Children's Center for Community Research, Connecticut Children's Medical Center, Hartford, CT.
Department of Allied Health Sciences, University of Connecticut, Storrs, CT.
Department of Psychology, University of Connecticut, Storrs, CT.



To examine the efficacy of Steps to Growing Up Healthy, an obesity prevention intervention in preschool-age, urban-dwelling minority children.


Thirty-two pediatric primary care clinicians used a brief (3- to 5-minute) evidence-based behavior change intervention with low-income mothers of children aged 2-4 years during each regularly scheduled clinic visit over a 12-month period to target 4 specific obesogenic behaviors (milk consumption, juice and sugar-sweetened beverage consumption, television/screen time, and physical activity). A written contract, self-monitoring calendar, and telephone follow-up at 5-7 days after the clinic visit reinforced the intervention.
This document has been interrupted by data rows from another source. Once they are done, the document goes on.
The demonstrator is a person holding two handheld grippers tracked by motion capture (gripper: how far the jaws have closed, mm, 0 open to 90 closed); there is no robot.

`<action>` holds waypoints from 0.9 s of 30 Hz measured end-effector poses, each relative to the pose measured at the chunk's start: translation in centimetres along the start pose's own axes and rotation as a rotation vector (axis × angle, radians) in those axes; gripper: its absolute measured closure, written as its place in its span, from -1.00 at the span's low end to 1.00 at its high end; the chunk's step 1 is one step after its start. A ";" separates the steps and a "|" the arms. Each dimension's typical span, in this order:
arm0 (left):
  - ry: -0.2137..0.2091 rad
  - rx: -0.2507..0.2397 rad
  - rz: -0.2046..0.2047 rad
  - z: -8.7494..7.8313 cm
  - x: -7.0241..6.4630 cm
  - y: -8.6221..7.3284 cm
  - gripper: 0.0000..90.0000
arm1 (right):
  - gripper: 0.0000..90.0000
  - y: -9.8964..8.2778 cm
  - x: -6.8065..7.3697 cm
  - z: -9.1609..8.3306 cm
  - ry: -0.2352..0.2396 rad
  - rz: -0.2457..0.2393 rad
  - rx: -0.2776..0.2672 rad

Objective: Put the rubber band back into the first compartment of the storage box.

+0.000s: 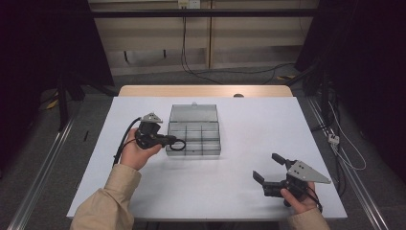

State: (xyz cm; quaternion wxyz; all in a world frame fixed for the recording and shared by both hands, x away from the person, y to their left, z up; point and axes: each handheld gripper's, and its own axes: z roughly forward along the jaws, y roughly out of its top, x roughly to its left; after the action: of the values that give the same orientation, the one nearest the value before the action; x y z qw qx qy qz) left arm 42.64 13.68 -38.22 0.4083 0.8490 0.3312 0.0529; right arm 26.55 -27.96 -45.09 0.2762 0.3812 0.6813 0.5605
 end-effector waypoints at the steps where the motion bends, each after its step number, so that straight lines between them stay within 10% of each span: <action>1: 0.002 -0.003 -0.006 0.0 0.0 0.1 0.97 | -0.89 0.0 0.0 0.0 -0.002 0.000 0.002; 27: 0.035 0.007 -0.020 1.3 1.9 1.2 0.97 | -0.89 0.0 0.0 0.0 0.005 0.000 -0.001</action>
State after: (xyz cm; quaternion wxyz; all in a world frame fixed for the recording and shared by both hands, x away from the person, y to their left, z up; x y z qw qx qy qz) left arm 45.16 13.46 -38.57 0.3999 0.8461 0.3468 0.0627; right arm 26.56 -27.97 -45.07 0.2747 0.3797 0.6816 0.5620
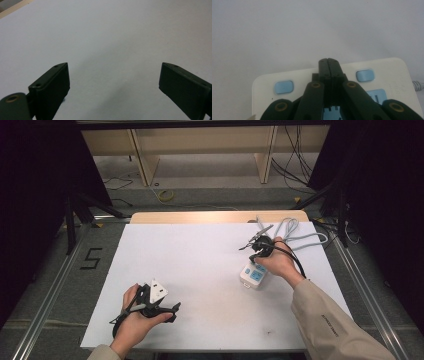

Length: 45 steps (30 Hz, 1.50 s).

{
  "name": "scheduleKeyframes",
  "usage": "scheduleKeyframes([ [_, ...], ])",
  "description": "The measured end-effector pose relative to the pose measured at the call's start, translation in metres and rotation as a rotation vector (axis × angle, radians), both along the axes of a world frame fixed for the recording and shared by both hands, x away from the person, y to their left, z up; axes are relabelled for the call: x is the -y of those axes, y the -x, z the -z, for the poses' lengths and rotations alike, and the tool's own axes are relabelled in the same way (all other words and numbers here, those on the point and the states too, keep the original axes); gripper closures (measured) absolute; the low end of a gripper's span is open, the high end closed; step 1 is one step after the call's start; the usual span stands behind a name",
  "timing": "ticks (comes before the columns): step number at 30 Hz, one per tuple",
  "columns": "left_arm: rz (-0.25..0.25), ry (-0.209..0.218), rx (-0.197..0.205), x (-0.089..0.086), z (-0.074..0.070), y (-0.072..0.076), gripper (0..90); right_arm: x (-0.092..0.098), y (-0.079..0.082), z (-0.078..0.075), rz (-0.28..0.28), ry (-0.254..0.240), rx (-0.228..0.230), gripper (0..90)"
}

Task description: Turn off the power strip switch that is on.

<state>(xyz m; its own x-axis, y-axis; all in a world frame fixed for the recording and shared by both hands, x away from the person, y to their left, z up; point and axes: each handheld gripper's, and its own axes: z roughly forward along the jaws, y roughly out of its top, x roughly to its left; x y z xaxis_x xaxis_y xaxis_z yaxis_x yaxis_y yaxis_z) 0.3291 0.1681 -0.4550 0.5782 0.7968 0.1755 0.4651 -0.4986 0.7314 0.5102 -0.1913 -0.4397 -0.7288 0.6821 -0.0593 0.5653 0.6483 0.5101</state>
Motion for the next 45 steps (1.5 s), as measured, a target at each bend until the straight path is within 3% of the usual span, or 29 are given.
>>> scheduleKeyframes([
  [19, 0.003, -0.006, 0.001, 0.0000, -0.0003, 0.0002, 9.4, -0.0063, -0.0023, -0.0031, 0.018, 0.046, -0.033, 90.0],
  [30, 0.003, -0.005, 0.003, 0.0006, -0.0004, 0.0004, 9.4, -0.0063, -0.0073, -0.0046, 0.024, 0.043, -0.073, 90.0],
  [45, 0.004, -0.004, 0.003, 0.0009, -0.0005, 0.0005, 9.4, -0.0096, -0.0101, -0.0061, 0.021, 0.072, -0.092, 90.0],
])
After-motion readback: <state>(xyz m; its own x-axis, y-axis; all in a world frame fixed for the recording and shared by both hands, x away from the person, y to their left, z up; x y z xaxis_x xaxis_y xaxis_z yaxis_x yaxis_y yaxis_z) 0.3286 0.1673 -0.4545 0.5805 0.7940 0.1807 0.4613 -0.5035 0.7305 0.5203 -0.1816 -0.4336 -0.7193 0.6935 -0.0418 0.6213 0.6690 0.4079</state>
Body mass index (BMI) percentile over 12 months and obesogenic behaviors were compared with those of a sex- and age-matched historical control group drawn from the same clinic.


Between January 2009 and November 2012, 418 mother-child dyads (82% Hispanic and 18% African American; mean child age, 35.8 ± 8.6 months; 21% overweight and 21% obese children) participated (218 in the control group and 200 in the intervention group). At 12 months, BMI percentile decreased by 0.33 percentile in the intervention group, compared with a mean increase of 8.75 percentile in the control group (P < .001). In participants with an initial BMI <85th percentile, BMI percentile did not change over time in the intervention group but increased in the control group (from the 48th ± 21 to 63th ± 29 percentile; P < .01). At 12 months, consumption of juice and milk were decreased in the intervention group (P < .001).


A brief, evidence-based intervention targeting 4 behaviors, coupled with a written contract and telephone follow-up, decreased the rate of increase in BMI percentile in young children, especially in normal weight children.